Sort through the entries below and pull out lines containing the word "silver".

■ The data:
┌──
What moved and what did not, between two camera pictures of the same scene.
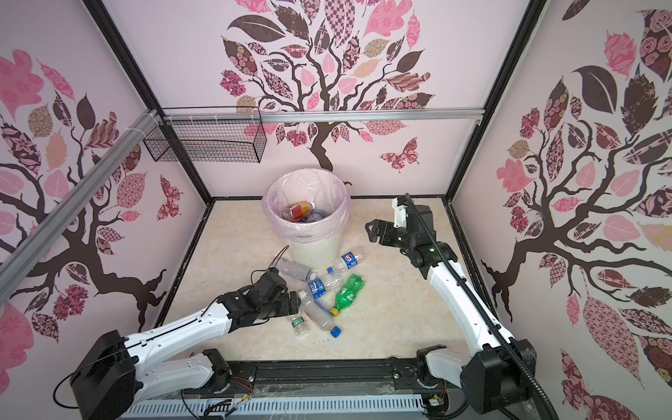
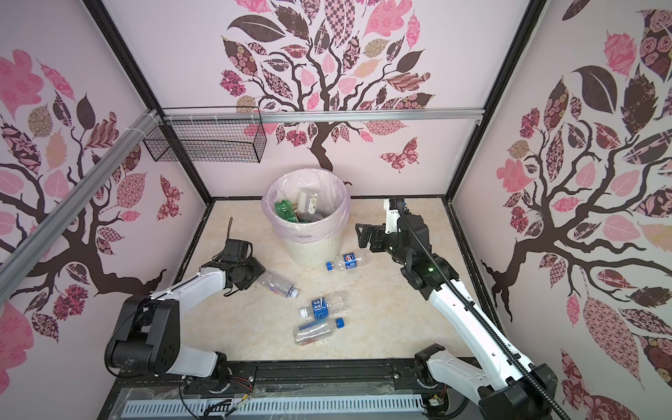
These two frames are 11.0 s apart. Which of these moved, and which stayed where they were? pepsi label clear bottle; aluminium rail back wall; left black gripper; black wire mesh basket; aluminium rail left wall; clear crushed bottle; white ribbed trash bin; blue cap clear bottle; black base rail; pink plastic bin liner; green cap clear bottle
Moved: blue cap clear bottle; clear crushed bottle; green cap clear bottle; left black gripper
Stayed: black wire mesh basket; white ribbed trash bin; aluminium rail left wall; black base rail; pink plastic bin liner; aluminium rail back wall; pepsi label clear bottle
└──
┌──
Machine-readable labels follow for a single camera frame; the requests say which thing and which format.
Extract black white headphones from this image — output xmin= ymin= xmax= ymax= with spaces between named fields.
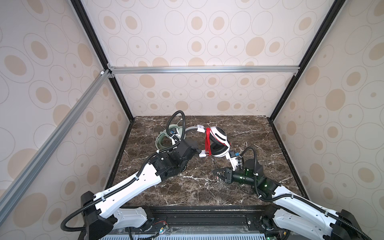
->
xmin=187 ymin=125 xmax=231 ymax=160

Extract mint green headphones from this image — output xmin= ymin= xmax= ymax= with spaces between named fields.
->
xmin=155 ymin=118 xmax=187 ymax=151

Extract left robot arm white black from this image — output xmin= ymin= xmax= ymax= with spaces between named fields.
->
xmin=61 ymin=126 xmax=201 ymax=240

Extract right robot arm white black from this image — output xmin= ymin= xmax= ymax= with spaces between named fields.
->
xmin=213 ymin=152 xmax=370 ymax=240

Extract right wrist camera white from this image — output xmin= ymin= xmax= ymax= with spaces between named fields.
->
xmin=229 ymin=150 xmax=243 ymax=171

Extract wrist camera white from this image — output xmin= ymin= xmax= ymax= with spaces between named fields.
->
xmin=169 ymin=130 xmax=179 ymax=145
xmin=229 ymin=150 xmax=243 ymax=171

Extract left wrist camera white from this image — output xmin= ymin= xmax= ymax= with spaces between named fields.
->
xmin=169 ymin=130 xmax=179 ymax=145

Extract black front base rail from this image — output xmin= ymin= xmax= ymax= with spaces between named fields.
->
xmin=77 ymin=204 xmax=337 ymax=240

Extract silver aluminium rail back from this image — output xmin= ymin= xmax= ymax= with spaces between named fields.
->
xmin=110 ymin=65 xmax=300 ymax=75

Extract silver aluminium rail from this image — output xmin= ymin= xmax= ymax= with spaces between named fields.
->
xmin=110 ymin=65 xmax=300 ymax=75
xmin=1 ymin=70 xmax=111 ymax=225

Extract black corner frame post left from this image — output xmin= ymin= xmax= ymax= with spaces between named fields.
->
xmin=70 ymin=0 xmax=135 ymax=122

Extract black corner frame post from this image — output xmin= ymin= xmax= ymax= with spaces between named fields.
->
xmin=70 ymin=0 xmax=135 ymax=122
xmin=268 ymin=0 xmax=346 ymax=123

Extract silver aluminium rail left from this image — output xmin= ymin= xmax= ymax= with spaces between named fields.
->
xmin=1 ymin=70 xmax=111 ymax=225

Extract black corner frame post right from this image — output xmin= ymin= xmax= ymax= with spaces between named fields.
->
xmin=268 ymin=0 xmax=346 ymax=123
└──
■ Finished exercise:
Extract silver aluminium rail back from this image — output xmin= ymin= xmax= ymax= with spaces between named fields.
Extract silver aluminium rail from this image — output xmin= ymin= xmax= ymax= with spaces between named fields.
Extract silver aluminium rail left from this image — output xmin= ymin= xmax= ymax= with spaces between named fields.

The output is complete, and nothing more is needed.